§ **Action item**
All lines from the opening of the entries below through the line containing "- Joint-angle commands" must be output exactly as they appear, with no other lines.

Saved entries
- Opening Delimiter -

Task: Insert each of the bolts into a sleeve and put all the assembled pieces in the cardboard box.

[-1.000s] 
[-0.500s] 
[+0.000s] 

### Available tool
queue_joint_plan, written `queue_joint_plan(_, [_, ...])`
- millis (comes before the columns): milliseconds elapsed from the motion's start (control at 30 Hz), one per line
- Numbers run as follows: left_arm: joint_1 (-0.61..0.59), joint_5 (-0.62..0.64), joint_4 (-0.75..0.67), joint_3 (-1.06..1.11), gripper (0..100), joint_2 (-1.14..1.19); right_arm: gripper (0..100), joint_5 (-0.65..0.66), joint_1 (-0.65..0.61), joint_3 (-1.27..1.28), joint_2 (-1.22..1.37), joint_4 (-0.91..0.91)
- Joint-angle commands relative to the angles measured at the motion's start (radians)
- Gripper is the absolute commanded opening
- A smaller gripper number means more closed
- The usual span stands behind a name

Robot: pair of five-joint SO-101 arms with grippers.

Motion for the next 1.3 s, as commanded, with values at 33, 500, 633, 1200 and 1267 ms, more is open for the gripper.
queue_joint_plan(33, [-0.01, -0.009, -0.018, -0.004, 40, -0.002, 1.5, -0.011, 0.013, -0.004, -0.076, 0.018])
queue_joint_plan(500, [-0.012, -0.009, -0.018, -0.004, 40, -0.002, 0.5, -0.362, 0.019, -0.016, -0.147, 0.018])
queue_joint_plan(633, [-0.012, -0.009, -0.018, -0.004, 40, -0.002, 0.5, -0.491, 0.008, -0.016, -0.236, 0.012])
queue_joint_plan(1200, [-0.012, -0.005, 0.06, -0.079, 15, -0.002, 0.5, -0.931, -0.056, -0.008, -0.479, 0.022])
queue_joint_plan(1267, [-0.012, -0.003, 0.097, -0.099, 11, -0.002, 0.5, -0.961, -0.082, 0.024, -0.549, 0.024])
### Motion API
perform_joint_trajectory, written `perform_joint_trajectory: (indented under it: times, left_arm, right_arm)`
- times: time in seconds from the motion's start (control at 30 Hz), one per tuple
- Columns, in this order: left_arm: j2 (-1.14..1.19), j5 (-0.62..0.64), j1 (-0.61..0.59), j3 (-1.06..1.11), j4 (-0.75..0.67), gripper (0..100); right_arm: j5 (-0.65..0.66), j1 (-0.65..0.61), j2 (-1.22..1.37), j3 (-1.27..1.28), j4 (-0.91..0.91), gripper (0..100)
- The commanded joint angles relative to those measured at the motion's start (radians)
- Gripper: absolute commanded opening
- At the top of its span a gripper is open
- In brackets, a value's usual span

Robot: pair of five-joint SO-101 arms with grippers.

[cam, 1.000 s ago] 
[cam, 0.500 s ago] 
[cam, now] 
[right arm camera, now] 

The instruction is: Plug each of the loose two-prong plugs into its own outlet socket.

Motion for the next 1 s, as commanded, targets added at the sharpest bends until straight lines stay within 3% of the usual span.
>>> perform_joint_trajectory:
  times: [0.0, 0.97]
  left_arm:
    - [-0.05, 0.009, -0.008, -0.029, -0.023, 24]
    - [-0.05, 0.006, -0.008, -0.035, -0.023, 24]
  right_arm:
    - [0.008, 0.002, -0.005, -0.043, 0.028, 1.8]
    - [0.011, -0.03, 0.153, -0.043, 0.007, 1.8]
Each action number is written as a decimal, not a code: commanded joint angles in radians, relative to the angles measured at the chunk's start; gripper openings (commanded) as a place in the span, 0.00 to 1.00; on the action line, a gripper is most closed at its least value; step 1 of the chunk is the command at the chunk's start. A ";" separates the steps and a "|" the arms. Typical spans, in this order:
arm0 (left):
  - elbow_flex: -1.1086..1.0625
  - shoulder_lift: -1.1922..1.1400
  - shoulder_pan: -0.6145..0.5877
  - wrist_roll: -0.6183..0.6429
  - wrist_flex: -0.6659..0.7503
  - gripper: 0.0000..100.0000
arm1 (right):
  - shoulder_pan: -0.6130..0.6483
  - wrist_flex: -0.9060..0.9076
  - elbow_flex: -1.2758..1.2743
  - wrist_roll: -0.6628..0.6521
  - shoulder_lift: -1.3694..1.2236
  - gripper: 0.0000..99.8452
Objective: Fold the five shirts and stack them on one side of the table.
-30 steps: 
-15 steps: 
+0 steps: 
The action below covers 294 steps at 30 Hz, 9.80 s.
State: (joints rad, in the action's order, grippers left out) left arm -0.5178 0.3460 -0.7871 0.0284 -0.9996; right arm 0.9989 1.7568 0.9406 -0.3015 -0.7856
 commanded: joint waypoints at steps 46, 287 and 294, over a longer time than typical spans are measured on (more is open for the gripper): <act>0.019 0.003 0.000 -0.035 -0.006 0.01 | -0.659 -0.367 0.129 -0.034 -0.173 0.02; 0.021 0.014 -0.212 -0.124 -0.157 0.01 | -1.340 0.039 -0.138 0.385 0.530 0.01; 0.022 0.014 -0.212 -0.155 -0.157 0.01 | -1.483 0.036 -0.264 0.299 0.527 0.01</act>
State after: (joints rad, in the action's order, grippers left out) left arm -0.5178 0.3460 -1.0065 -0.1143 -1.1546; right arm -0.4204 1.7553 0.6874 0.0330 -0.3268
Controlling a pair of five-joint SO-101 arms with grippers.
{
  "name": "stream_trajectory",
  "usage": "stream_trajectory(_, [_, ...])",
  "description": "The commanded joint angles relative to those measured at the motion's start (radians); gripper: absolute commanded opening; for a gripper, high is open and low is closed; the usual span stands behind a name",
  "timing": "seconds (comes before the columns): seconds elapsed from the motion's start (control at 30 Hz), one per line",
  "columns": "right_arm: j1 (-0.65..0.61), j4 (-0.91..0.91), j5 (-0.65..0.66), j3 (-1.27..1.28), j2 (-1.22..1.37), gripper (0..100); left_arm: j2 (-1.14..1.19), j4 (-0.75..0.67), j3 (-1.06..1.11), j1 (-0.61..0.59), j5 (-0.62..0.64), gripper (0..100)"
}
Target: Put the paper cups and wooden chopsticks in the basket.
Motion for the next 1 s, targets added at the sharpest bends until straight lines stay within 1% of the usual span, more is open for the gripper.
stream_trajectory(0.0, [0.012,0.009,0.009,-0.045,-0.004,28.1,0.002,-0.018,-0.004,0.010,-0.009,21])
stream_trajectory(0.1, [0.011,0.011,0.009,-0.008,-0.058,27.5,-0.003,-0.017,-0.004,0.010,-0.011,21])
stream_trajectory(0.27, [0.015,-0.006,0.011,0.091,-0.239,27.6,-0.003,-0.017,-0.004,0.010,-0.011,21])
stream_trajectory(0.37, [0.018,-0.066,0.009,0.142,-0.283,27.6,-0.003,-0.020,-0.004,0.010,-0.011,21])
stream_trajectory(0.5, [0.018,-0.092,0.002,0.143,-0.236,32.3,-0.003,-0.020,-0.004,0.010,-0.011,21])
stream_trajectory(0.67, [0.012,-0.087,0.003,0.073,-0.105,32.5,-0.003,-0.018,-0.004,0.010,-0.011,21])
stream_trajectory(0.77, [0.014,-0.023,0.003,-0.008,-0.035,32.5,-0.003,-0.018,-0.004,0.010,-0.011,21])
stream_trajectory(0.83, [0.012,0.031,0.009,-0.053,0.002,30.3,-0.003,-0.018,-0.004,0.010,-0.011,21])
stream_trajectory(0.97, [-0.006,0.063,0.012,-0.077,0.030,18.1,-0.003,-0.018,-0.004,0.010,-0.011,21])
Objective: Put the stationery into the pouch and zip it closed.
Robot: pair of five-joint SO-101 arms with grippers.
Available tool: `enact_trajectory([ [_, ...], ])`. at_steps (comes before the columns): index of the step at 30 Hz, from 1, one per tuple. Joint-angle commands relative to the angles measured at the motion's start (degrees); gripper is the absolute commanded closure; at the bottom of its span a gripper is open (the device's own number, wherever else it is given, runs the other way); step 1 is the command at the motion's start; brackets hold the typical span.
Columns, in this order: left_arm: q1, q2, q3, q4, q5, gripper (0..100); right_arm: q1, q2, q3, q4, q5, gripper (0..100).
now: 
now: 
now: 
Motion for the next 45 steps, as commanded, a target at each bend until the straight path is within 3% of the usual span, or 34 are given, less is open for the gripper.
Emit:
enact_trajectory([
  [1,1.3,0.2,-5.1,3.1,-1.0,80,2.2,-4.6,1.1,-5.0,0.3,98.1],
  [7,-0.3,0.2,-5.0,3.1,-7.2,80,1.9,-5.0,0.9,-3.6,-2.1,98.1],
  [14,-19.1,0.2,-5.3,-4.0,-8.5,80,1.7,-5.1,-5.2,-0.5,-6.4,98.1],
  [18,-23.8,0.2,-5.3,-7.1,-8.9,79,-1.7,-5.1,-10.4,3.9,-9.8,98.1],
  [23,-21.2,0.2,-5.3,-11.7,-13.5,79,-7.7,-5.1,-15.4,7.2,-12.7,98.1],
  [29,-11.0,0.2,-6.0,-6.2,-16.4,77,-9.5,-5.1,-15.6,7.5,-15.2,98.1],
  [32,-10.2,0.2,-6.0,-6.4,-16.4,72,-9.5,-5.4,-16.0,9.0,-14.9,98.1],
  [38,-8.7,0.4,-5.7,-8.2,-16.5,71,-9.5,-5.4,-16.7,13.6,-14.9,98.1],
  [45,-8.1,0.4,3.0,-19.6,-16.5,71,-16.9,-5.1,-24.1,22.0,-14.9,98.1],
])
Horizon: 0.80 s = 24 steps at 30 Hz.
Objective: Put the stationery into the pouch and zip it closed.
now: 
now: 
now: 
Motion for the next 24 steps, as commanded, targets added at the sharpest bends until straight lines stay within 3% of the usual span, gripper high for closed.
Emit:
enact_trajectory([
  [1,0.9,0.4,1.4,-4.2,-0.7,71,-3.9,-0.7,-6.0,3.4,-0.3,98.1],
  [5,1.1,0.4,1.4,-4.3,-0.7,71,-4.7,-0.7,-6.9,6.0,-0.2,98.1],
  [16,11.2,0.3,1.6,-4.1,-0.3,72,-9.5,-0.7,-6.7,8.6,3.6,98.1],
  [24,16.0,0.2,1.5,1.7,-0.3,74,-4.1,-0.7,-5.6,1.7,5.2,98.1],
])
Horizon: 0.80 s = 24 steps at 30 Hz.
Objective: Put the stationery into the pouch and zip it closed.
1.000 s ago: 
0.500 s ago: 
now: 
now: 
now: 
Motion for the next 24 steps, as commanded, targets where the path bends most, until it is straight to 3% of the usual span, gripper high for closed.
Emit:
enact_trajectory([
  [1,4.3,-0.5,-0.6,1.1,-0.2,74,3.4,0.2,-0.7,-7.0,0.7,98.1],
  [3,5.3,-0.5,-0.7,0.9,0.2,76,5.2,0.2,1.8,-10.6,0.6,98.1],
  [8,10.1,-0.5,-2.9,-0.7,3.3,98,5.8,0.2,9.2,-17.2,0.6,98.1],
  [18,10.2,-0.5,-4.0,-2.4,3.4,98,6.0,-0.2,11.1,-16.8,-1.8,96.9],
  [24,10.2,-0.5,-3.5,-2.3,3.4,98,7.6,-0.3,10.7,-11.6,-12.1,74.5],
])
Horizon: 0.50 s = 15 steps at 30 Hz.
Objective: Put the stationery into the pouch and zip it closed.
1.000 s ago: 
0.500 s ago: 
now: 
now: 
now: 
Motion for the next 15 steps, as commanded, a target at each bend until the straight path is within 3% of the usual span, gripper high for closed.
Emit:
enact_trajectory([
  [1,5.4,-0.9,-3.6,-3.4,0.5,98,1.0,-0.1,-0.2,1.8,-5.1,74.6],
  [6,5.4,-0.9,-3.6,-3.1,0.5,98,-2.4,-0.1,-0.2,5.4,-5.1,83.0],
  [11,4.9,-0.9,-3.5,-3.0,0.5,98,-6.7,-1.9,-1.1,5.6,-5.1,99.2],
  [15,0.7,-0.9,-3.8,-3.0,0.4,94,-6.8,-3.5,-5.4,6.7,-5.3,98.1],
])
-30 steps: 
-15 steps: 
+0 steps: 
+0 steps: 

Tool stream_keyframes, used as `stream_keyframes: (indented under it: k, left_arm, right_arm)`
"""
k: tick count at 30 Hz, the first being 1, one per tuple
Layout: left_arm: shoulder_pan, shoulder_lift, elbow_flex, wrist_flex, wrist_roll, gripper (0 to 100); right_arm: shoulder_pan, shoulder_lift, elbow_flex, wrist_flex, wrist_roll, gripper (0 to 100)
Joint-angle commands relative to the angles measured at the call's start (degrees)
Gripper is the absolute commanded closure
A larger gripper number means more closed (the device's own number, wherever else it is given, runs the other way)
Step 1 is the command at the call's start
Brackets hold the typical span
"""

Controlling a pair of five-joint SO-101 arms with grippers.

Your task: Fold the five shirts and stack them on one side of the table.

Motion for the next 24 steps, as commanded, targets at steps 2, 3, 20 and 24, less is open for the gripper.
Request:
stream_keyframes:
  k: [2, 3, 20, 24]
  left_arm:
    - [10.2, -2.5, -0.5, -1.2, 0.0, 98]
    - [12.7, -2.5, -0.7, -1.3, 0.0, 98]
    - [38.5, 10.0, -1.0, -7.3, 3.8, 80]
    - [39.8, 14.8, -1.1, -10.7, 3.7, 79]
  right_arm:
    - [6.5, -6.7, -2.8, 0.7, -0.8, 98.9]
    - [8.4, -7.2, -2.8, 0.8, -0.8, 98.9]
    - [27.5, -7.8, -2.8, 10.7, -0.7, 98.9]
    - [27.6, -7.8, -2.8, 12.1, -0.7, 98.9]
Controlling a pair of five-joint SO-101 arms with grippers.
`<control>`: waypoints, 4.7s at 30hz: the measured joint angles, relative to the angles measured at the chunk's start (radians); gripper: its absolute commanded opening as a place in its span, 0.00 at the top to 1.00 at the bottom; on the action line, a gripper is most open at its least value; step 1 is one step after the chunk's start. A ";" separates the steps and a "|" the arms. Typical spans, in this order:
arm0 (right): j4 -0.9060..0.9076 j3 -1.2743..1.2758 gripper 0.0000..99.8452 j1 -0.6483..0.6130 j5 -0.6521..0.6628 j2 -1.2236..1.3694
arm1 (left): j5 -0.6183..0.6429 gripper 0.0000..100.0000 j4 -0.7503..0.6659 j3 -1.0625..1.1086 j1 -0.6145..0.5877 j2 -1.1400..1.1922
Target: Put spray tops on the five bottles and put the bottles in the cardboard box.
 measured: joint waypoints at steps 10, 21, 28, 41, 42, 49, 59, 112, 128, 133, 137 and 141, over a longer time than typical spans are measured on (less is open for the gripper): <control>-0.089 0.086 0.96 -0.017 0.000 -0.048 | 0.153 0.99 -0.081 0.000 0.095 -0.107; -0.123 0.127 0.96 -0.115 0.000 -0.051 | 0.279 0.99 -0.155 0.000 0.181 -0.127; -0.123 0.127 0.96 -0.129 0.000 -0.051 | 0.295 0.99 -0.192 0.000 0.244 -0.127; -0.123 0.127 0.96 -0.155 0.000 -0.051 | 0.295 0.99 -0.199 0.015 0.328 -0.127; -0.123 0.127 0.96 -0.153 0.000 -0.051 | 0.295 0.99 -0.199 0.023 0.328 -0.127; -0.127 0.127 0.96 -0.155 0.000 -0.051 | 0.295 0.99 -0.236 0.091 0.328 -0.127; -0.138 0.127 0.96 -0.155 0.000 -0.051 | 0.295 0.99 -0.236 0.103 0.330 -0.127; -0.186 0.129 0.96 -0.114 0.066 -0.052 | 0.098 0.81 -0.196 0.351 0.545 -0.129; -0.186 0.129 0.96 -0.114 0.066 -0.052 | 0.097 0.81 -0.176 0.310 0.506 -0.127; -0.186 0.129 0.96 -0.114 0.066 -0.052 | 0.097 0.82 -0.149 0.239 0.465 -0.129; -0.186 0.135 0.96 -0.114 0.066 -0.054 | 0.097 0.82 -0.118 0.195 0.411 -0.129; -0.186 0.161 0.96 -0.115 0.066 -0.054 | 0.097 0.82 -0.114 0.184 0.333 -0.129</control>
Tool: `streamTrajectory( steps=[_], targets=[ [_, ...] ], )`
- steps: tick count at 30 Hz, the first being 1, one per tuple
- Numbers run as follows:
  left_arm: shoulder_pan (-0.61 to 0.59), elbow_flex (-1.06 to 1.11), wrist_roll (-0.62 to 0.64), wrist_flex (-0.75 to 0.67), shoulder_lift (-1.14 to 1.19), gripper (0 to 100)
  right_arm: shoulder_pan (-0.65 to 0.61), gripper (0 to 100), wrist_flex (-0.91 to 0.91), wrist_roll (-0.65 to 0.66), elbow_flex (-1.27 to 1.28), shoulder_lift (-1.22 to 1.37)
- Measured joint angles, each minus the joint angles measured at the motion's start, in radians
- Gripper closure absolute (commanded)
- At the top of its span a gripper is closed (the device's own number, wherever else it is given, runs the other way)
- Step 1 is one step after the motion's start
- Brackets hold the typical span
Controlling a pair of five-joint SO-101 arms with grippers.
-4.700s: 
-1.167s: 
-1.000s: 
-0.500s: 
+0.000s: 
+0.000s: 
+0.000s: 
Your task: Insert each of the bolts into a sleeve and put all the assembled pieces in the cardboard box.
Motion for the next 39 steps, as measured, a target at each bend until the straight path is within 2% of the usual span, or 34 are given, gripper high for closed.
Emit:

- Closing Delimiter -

§ **Task solution**
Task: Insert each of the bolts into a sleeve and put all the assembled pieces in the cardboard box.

[-1.000s] 
[-0.500s] 
[+0.000s] 

### Available tool
queue_joint_plan, written `queue_joint_plan(_, [_, ...])`
- millis (comes before the columns): milliseconds elapsed from the motion's start (control at 30 Hz), one per line
- Numbers run as follows: left_arm: joint_1 (-0.61..0.59), joint_5 (-0.62..0.64), joint_4 (-0.75..0.67), joint_3 (-1.06..1.11), gripper (0..100), joint_2 (-1.14..1.19); right_arm: gripper (0..100), joint_5 (-0.65..0.66), joint_1 (-0.65..0.61), joint_3 (-1.27..1.28), joint_2 (-1.22..1.37), joint_4 (-0.91..0.91)
- Joint-angle commands relative to the angles measured at the motion's start (radians)

That makes the output complete.